OBJECTIVE: When patients present with undifferentiated peripheral inflammatory arthritis (UPIA), early diagnosis and evaluation of prognostic factors are decisive steps for therapeutic success. We reviewed published evid...OBJECTIVE: When patients present with undifferentiated peripheral inflammatory arthritis (UPIA), early diagnosis and evaluation of prognostic factors are decisive steps for therapeutic success.

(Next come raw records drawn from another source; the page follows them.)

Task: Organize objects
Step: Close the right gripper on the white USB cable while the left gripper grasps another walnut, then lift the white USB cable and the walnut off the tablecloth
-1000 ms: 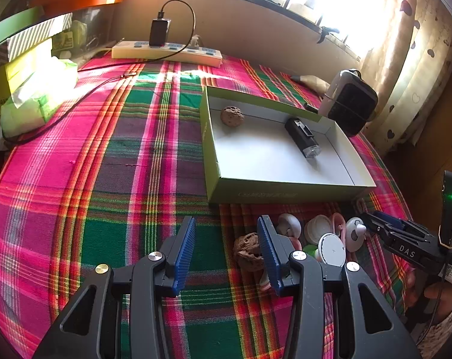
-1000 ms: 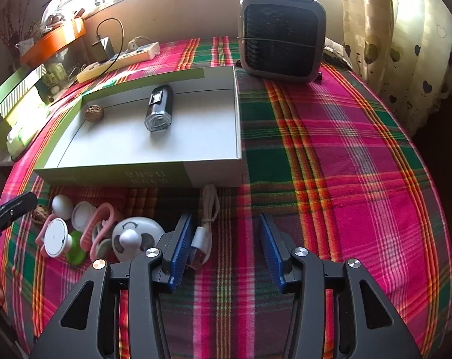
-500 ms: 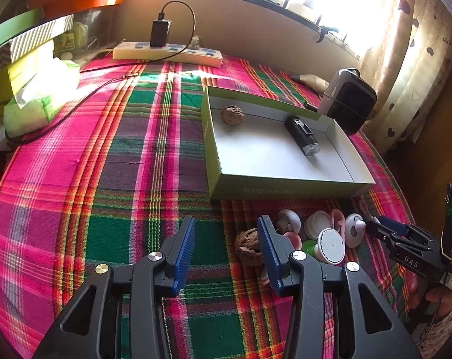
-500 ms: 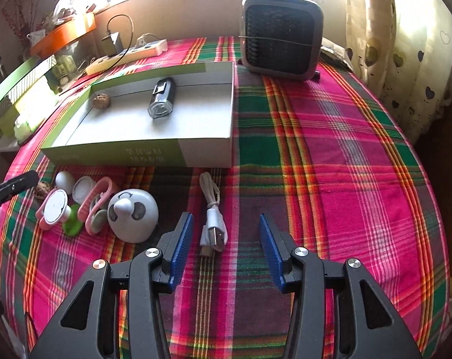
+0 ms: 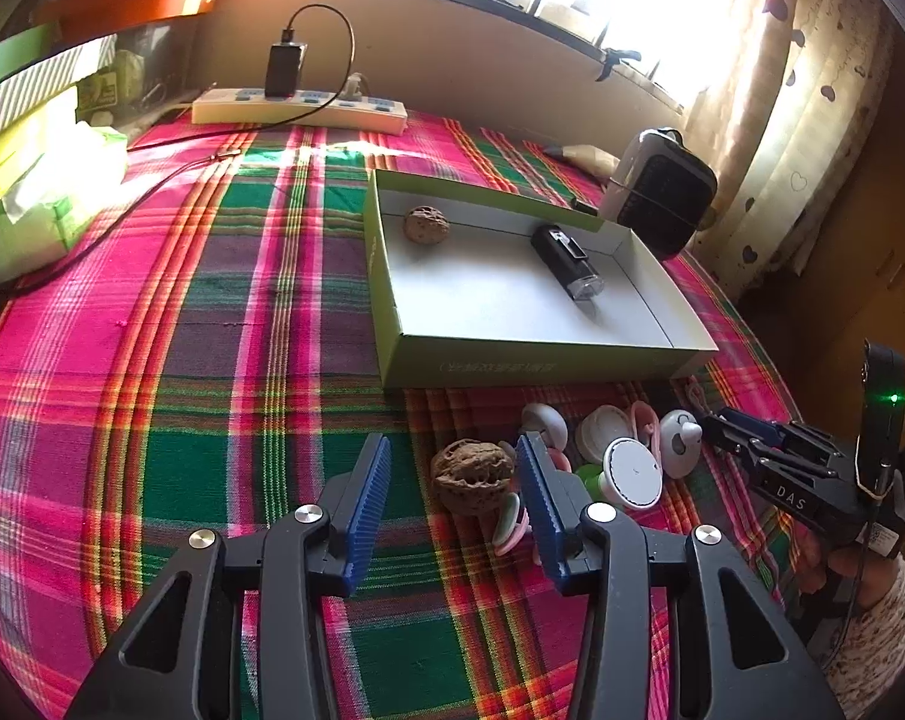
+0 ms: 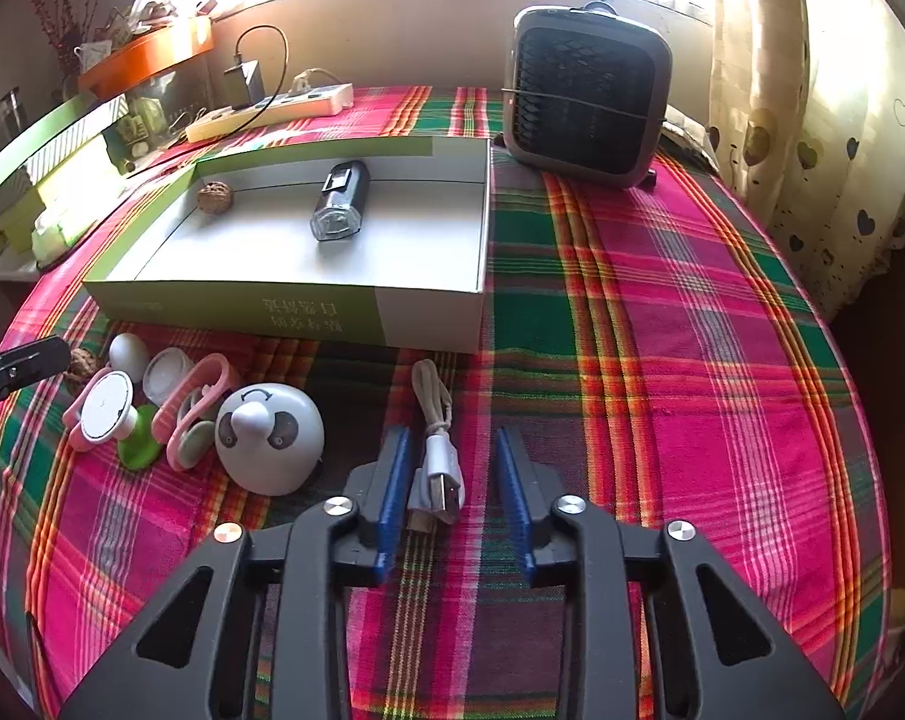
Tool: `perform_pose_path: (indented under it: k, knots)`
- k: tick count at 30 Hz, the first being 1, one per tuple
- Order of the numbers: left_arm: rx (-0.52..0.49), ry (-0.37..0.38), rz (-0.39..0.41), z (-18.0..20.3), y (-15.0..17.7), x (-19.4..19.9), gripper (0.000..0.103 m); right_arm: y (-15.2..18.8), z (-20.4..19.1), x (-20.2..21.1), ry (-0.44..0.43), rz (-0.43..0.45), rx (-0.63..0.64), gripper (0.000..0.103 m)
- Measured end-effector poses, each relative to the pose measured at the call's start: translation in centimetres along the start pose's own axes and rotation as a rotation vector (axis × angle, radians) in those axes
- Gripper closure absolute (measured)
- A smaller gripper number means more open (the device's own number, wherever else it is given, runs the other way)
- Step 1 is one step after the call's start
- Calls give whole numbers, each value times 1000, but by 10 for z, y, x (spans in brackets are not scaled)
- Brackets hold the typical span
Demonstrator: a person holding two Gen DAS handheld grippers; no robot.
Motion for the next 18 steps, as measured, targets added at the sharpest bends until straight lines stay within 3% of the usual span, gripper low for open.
perform_pose_path:
  k: [4,18]
  knots:
    - [-14,-7,-17,3,1,-5,61,0,0,0,-5,5,-5,86]
    - [-47,-59,-59,4,3,-17,61,-1,-2,0,-12,7,-2,86]
Point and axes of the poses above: each gripper's, at about its wrist camera, not at the fingertips, and x roughly against the way its jaws point, z to its right, y to its underside, the point moved 7 cm from there along -x, roughly the way its jaws point, and after that the axes turned 4 degrees about -x, right-handed, at the moved point
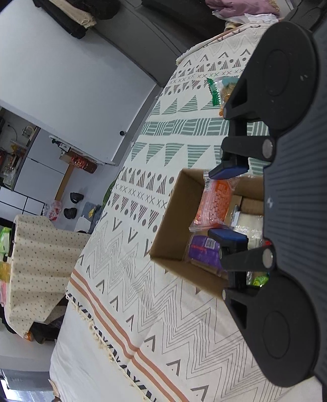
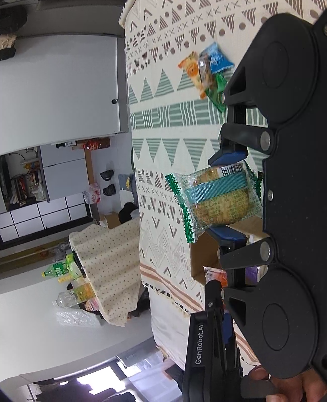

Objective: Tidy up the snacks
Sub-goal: 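Carry both packs over the box and open both grippers to drop them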

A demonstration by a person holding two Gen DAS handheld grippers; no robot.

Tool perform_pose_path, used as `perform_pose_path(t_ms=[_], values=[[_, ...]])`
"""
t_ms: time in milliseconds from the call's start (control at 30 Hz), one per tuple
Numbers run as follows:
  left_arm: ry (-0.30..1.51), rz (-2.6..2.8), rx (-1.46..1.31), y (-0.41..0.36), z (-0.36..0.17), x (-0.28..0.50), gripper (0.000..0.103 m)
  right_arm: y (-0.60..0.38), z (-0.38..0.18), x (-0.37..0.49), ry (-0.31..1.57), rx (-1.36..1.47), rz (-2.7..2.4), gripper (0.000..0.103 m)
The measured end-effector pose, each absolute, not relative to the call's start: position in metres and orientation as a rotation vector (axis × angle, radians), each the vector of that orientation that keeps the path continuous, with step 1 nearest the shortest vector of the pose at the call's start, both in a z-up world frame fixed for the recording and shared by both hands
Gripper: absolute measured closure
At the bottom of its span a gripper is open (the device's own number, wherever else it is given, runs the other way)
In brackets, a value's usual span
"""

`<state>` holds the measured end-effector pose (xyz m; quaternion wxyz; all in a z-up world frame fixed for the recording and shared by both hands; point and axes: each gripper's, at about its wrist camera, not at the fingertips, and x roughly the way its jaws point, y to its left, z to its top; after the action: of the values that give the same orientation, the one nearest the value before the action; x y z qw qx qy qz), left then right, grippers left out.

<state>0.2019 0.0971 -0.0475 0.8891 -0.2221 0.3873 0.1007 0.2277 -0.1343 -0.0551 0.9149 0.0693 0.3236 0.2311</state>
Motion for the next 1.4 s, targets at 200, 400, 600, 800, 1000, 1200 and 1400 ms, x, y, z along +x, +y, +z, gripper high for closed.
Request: perform_pose_path(t_ms=[200, 400, 600, 800, 1000, 1200, 1400], values=[[0.821, 0.213, -0.499, 0.114, -0.058, 0.211, 0.062, -0.114, -0.059, 0.233, 0.681, 0.151, 0.502, 0.054], [0.82, 0.201, -0.541, 0.126, -0.065, 0.222, 0.06, -0.098, -0.065, 0.24, 0.7, 0.165, 0.532, 0.054], [0.803, 0.246, -0.59, 0.14, -0.069, 0.225, 0.05, -0.086, -0.068, 0.247, 0.717, 0.158, 0.534, 0.054], [0.817, 0.278, -0.589, 0.15, -0.072, 0.221, 0.045, -0.069, -0.068, 0.255, 0.729, 0.163, 0.56, 0.051], [0.82, 0.304, -0.581, 0.152, -0.068, 0.217, 0.028, -0.07, -0.066, 0.252, 0.717, 0.157, 0.547, 0.037], [0.83, 0.296, -0.56, 0.143, -0.067, 0.213, 0.019, -0.099, -0.061, 0.242, 0.71, 0.173, 0.501, 0.032], [0.842, 0.284, -0.515, 0.122, -0.062, 0.209, 0.018, -0.131, -0.06, 0.235, 0.704, 0.199, 0.458, 0.028]])
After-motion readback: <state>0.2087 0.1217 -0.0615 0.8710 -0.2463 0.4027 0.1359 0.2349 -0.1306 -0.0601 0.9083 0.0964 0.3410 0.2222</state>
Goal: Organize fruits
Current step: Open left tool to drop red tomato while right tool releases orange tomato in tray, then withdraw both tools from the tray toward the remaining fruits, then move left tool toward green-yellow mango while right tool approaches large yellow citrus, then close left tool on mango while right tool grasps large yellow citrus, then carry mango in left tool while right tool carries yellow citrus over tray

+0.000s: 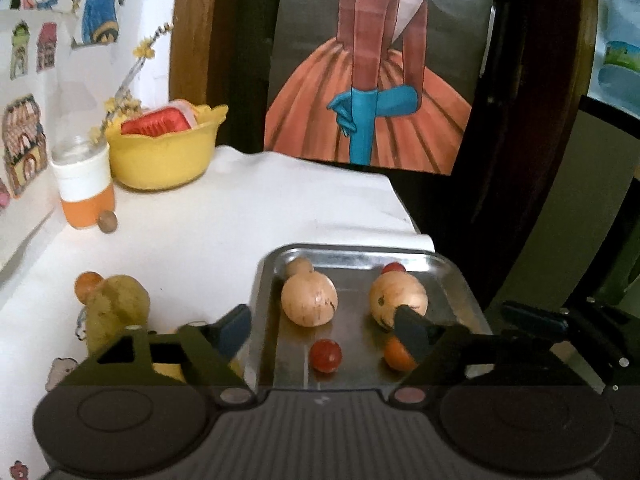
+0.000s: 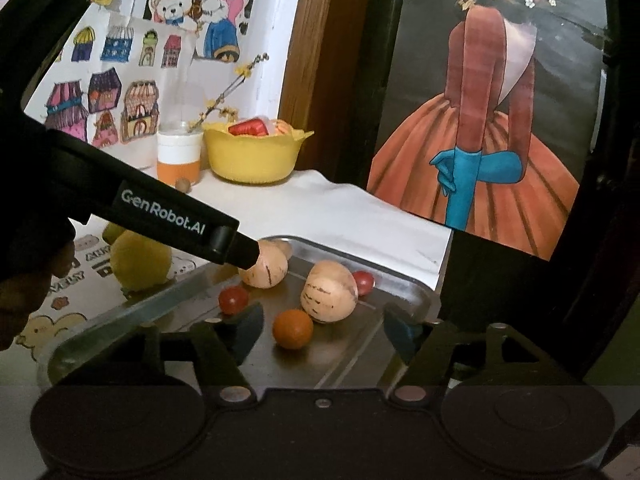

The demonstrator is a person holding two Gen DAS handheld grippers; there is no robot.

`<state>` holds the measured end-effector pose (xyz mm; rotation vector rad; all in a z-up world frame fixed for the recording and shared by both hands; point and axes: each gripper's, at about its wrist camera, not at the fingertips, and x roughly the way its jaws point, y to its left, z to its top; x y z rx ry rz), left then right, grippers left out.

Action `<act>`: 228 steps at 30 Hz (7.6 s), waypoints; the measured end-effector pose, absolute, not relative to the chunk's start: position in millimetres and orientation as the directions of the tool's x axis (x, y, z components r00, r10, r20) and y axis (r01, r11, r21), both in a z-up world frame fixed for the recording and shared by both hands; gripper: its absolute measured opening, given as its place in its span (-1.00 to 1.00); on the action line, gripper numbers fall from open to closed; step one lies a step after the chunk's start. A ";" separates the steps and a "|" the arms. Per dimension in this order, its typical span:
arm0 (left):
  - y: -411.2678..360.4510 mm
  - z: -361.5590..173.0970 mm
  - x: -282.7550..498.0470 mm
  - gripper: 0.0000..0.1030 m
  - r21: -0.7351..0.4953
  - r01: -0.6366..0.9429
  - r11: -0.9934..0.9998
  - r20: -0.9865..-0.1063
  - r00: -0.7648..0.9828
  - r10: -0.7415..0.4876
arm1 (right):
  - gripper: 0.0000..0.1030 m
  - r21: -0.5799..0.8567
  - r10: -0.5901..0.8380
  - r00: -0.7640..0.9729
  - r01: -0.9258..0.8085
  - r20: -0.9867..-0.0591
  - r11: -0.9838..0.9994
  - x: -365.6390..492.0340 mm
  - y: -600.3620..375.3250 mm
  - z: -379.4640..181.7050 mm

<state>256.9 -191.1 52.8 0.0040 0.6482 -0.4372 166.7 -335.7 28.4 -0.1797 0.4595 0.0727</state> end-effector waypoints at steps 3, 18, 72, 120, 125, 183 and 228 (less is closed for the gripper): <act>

We reviewed published evidence on the diagnostic and prognostic performance of autoantibodies and soluble biomarkers in UPIA. METHODS: We conducted a systematic literature search covering studies published until January 2009. Additionally, we screened conference abstracts presented at European League Against Rheumatism and American College of Rheumatology meetings in 2007 and 2008. RESULTS: We included 52 full-text articles and 12 abstracts. The association of anti-cyclic citrullinated peptide antibody (anti-CCP) and rheumatoid factor (RF) with diagnosis of rheumatoid arthritis at followup is compelling, supported by positive likelihood ratios (LR+) ranging between 1.2 and 20.5 for anti-CCP and 1.1 to 13.5 for RF. The same applies to radiographic outcome. For antikeratin antibodies (AKA) and antiperinuclear factor, existing evidence suggests diagnostic usefulness; AKA also showed prognostic value. Diagnostic and prognostic evidence for other autoantibodies and for bone and cartilage biomarkers was scarce, negative, or controversial. CONCLUSION: Among serological tests, unanimous evidence of substantial diagnostic value exists only for anti-CCP and RF, but is scarce for other markers.